I am kicking off this thread after a good conversation with Nuria and Kaldari on pain points and opportunities we have around data QA for EventLogging.
Kaldari, Leila and I have gone through several rounds of data QA before and after the deployment of new features on Mobile and we haven’t found yet a good solution to catch data quality issues early enough in the deployment cycle. Data quality issues with EventLogging typically fall under one of these 5 scenarios:
1) events are logged and schema-compliant but don’t capture data correctly (for example: a wrong value is logged; event counts that should match don’t)
2) events are logged but are not schema-compliant (e.g.: a required field is missing)
3) events are missing due to issues with the instrumentation (e.g.: a UI element is not instrumented)
4) events are missing due to client issues (a specific UI element is not correctly rendered on a given browser/platform and as a result the event is not fired)
5) events are missing due to EventLogging outages
In the early days, Ori and I floated the idea of unit tests for instrumentation to capture constraint violations that are not easily detected via manual testing or the existing client-side validation, but this never happened. When it comes to feature deployments, beta labs is a great starting point for running manual data QA in an environment that is as close as possible to prod. However, there are types of data quality issues that we only discover when collecting data at scale and in the wild (on browsers/platforms that we don’t necessarily test for internally).
Having a full-fledged set of unit tests for data would be terrific, but in the short term I’d like to find a better way to at least identify events that fail validation as early as possible.

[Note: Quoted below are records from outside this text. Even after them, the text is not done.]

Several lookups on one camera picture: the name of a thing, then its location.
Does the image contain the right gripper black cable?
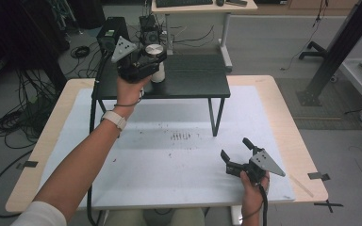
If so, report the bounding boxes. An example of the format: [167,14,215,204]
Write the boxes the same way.
[256,184,269,226]

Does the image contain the white sleeve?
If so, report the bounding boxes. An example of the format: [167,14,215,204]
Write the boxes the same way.
[9,201,68,226]

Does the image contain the white office desk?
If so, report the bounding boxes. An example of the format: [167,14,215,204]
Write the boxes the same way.
[150,0,259,73]

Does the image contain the black tape cross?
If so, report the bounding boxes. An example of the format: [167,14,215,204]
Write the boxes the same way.
[314,200,344,214]

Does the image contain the open-frame computer case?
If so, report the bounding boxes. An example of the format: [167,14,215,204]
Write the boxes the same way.
[139,14,163,48]

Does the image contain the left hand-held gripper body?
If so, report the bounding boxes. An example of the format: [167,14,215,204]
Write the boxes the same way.
[110,35,163,85]

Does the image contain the black curtain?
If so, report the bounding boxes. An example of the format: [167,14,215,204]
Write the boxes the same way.
[0,0,71,92]

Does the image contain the black tape strip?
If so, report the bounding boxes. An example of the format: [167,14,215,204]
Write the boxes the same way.
[307,171,331,182]
[16,160,40,170]

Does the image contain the white cup with metal lid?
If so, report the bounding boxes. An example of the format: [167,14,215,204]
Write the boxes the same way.
[144,43,167,84]

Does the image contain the bundle of black floor cables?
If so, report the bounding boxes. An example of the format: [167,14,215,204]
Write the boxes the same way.
[0,69,60,150]

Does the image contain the black metal stand post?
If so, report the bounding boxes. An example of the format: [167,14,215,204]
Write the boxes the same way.
[296,0,362,107]

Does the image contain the white table mat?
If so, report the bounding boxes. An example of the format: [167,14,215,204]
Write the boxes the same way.
[37,86,296,211]

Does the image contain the person's right hand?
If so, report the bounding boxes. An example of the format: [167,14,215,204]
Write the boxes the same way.
[239,171,271,216]

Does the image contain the person's legs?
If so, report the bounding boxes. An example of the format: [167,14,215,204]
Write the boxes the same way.
[102,206,206,226]

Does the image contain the white wheeled cart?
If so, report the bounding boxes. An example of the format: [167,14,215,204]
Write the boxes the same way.
[338,22,362,123]

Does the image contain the coiled black cable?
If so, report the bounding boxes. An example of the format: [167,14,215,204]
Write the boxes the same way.
[70,45,91,59]

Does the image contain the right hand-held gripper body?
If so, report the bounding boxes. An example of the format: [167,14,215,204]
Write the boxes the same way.
[225,150,287,185]

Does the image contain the black computer tower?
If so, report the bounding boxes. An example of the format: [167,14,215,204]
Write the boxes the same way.
[96,16,130,57]

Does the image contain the black desktop shelf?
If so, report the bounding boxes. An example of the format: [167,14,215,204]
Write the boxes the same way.
[90,54,231,137]

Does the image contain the black keyboard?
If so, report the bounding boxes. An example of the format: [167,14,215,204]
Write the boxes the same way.
[155,0,214,8]

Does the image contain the white wristwatch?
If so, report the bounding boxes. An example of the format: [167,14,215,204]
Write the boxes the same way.
[100,110,128,132]

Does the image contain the person's left hand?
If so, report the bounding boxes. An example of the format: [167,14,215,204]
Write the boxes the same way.
[112,74,153,120]

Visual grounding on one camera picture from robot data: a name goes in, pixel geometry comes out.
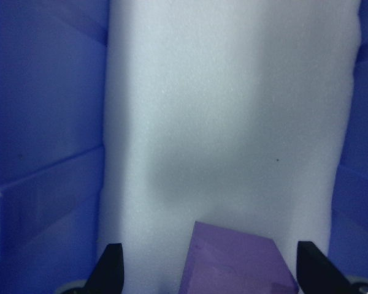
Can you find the blue plastic storage bin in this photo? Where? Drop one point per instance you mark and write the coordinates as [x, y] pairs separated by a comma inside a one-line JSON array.
[[43, 92]]

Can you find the purple foam block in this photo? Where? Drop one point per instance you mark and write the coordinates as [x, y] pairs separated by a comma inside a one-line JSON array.
[[233, 260]]

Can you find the white foam sheet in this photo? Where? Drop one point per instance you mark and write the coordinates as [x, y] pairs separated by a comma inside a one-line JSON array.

- the SQL log database has real-time data but only for event that pass client-side validation
- the JSON logfiles on stat1003 include invalid events, but the data is only rsync’ed from vanadium once a day
is there a way to inspect invalid events in near real time without having access to vanadium? For example, could we create either a dedicated database to write invalid events only or a logfile for validation errors rsync’ed to stat1003 more frequently than once a day?
Thoughts?
Dario